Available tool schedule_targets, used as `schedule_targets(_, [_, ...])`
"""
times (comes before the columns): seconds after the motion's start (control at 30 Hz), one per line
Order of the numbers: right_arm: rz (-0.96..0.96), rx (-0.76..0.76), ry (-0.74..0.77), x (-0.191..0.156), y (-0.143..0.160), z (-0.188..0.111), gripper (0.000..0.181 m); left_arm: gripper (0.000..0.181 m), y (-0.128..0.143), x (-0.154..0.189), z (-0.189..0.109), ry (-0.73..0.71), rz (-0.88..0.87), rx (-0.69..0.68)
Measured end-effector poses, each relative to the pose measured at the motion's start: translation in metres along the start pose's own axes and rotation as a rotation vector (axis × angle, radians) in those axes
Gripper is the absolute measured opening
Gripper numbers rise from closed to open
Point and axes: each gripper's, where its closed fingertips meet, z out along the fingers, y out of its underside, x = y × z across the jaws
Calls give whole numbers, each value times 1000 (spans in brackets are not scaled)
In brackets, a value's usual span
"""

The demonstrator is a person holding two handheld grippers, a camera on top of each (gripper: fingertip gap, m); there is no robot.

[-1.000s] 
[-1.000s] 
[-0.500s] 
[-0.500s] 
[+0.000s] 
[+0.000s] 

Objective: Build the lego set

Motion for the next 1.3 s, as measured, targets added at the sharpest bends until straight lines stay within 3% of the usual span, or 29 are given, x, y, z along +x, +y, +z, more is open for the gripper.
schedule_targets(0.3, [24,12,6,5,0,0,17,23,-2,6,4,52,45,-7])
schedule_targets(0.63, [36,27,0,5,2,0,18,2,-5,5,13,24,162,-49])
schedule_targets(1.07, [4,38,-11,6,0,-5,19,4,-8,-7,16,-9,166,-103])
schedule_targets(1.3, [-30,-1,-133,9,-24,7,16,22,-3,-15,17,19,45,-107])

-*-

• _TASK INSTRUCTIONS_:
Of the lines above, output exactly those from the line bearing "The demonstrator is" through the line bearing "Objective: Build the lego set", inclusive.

• _EXERCISE RESPONSE_:
The demonstrator is a person holding two handheld grippers, a camera on top of each (gripper: fingertip gap, m); there is no robot.

[-1.000s] 
[-1.000s] 
[-0.500s] 
[-0.500s] 
[+0.000s] 
[+0.000s] 

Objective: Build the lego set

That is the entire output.